An observational, retrospective, multicenter study was conducted in patients with a diagnosis of Alzheimer's disease who had switched to rivastigmine patches within the previous year in the routine clinical practice of 150 neurologists. Sociodemographic, clinical, and therapeutic data were collected in one office visit. Stepwise logistic regression models were used to find associations.
Data were obtained from a total of 1022 patients and their caregivers, and showed a mean age of 78.4 ± 6.62 years, 62.61% being women, and mostly having a family caregiver. The switch to rivastigmine patches was mainly instigated on the initiative of the physician (82.39%) or on request of the caregiver (21.23%) or patient (10.37%). Reasons for the switch included improving ease of administration (56.65%), tolerability (36.79%), efficacy (31.60%), and adherence (18.59%). Prior treatment with oral rivastigmine versus donepezil or galantamine increased the probability of switching in order to improve ease of administration (odds ratio, oral rivastigmine versus donepezil 4.20, P < 0.0001; odds ratio, oral rivastigmine versus galantamine 3.55, P < 0.0001).
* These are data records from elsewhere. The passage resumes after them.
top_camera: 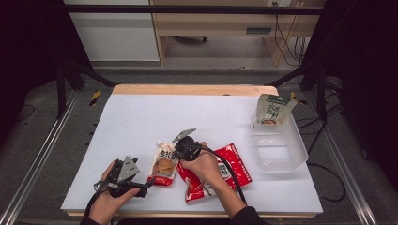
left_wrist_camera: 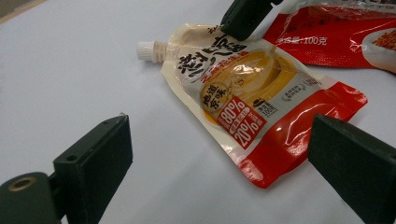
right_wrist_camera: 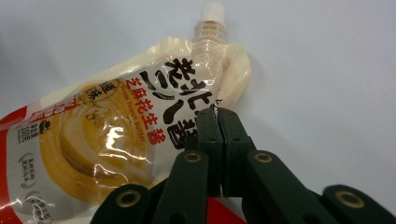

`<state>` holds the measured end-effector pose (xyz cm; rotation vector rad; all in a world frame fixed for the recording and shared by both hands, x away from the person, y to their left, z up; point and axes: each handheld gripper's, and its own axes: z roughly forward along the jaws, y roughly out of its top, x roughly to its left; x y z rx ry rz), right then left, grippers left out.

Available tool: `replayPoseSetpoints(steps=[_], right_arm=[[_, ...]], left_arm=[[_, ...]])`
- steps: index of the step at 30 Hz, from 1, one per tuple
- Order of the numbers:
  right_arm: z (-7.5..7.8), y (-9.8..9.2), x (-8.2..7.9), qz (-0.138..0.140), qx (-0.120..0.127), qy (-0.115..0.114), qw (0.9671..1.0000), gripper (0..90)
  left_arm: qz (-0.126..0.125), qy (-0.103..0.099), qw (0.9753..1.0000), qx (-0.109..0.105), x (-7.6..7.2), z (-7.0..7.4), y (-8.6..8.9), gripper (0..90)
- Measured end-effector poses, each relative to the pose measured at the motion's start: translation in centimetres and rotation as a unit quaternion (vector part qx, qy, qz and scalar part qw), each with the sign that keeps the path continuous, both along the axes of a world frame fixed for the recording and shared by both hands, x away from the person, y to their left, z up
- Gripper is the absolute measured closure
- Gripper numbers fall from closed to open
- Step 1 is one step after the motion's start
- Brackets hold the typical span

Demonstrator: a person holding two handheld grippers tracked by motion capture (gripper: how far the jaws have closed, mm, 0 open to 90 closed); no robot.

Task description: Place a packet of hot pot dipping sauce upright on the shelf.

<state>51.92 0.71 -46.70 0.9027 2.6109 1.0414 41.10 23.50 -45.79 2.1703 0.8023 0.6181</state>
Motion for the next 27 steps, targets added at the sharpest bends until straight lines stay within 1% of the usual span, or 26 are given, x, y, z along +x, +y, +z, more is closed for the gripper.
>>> replayPoseSetpoints(steps=[1, 3, 5, 6, 7, 8, 10, 11, 12, 13, 14, 18, 21, 24, 26, 27], right_arm=[[0.1, 0.1, -0.1, 0.0, 0.0, -0.006, 1.0, 90.0], [0.3, 0.2, -0.2, -0.005, 0.003, -0.008, 0.9999, 90.0], [0.7, 0.3, -0.3, -0.003, 0.009, -0.016, 0.9998, 90.0], [1.0, 0.3, -0.4, -0.002, 0.01, -0.02, 0.9997, 90.0], [1.3, 0.4, -0.5, 0.0, 0.015, -0.025, 0.9996, 90.0], [1.5, 0.4, -0.5, 0.003, 0.015, -0.03, 0.9994, 90.0], [2.2, 0.4, -0.8, 0.008, 0.023, -0.039, 0.9989, 90.0], [2.6, 0.5, -0.9, 0.012, 0.028, -0.043, 0.9986, 90.0], [3.0, 0.6, -1.0, 0.015, 0.031, -0.045, 0.9984, 90.0], [3.3, 0.6, -1.1, 0.019, 0.032, -0.049, 0.9981, 90.0], [3.6, 0.7, -1.2, 0.023, 0.032, -0.053, 0.9978, 90.0], [5.2, 1.1, -1.8, 0.035, 0.036, -0.069, 0.9964, 90.0], [6.5, 1.4, -2.0, 0.043, 0.034, -0.08, 0.9953, 90.0], [7.3, 1.6, -2.1, 0.047, 0.036, -0.086, 0.9945, 90.0], [8.0, 1.7, -2.3, 0.054, 0.038, -0.092, 0.9936, 90.0], [8.2, 1.8, -2.3, 0.057, 0.039, -0.093, 0.9932, 90.0]], left_arm=[[-0.001, 0.0, 1.0, 0.001, 0.0, 0.0, 0.0, 6.8], [0.0, -0.002, 1.0, 0.0, 0.0, 0.1, 0.1, 6.8], [0.001, -0.003, 1.0, -0.004, -0.1, 0.2, 0.2, 6.8], [-0.002, -0.004, 1.0, 0.003, -0.1, 0.3, 0.4, 6.8], [0.0, -0.005, 1.0, -0.003, -0.1, 0.3, 0.5, 6.9], [0.004, -0.007, 0.9999, -0.009, -0.1, 0.4, 0.6, 6.9], [0.005, -0.011, 0.9999, -0.009, 0.0, 0.6, 0.9, 7.0], [0.008, -0.013, 0.9998, -0.016, 0.0, 0.7, 1.0, 7.2], [0.007, -0.014, 0.9998, -0.014, 0.0, 0.8, 1.2, 7.2], [0.01, -0.016, 0.9996, -0.021, 0.0, 0.9, 1.3, 7.3], [0.009, -0.018, 0.9996, -0.022, 0.0, 1.1, 1.6, 7.3], [0.017, -0.023, 0.999, -0.034, 0.1, 1.6, 2.6, 7.6], [0.021, -0.028, 0.9987, -0.038, 0.1, 2.1, 3.1, 7.9], [0.024, -0.033, 0.9981, -0.046, 0.0, 2.6, 3.5, 7.9], [0.025, -0.035, 0.998, -0.046, 0.0, 3.0, 3.8, 8.0], [0.027, -0.037, 0.9975, -0.053, 0.0, 3.1, 3.9, 8.0]])
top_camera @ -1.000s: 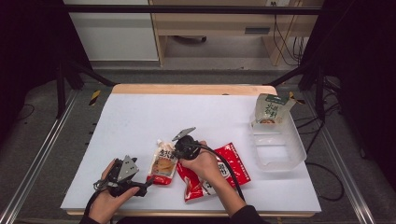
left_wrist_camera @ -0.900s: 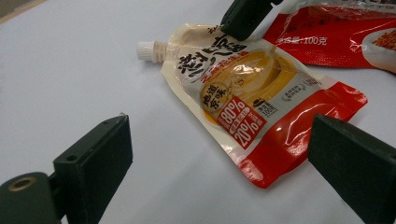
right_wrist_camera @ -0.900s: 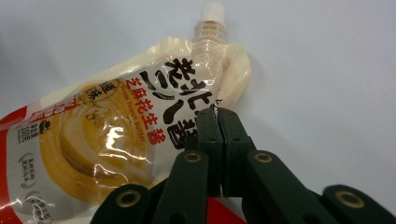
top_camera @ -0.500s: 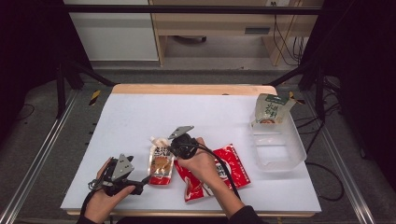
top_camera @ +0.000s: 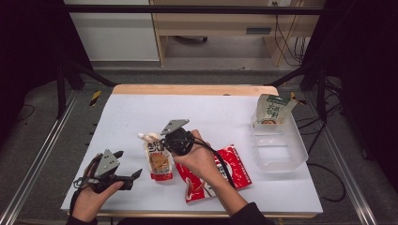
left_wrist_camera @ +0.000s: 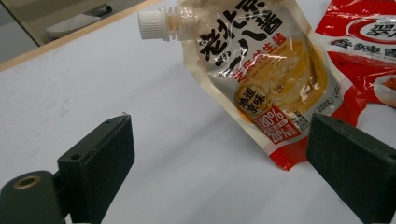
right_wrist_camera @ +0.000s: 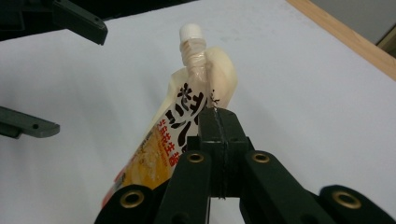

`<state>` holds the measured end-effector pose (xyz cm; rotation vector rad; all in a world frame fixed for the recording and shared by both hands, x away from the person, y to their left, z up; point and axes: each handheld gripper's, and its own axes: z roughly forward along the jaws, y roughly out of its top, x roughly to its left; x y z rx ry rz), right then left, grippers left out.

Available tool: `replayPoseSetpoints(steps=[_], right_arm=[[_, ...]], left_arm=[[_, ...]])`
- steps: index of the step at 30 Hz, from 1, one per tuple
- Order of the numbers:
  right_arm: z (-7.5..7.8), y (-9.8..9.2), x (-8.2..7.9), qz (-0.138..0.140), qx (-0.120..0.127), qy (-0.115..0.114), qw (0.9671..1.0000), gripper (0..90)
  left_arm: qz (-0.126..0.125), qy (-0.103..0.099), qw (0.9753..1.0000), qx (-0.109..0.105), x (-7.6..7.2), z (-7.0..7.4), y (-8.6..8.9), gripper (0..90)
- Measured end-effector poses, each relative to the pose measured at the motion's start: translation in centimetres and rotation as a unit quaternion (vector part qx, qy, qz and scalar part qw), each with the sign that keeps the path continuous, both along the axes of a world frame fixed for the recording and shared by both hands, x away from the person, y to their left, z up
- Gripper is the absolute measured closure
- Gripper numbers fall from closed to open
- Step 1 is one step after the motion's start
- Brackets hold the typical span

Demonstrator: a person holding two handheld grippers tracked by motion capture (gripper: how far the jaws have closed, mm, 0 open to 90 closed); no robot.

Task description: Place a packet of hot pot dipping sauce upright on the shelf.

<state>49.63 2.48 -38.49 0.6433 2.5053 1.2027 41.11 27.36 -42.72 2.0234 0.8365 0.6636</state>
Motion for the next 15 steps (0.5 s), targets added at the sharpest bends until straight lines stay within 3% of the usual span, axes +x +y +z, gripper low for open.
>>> replayPoseSetpoints(steps=[11, 15], right_arm=[[2.0, 0.5, -0.9, 0.033, 0.002, -0.017, 0.9993, 90.0], [2.2, 0.5, -1.2, 0.052, 0.002, -0.018, 0.9985, 90.0]], left_arm=[[0.003, -0.006, 1.0, -0.005, 0.2, 1.3, 0.8, 9.4], [-0.008, -0.002, 0.9999, 0.01, 0.4, 2.0, 1.0, 9.7]])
Conversely, previous treatment with donepezil or galantamine produced an approximate four-fold increase in the odds of switching due to lack of efficacy. A higher level of education as well as more concomitant diseases increased the probability of switching because of intolerance.
Improved ease of administration was the main reason for switching to transdermal rivastigmine. Other reasons involved in the decision to switch to rivastigmine patches included sociodemographic and clinical characteristics, including the educational level of patients and caregivers, number of concomitant diseases, and previous treatment for Alzheimer's disease.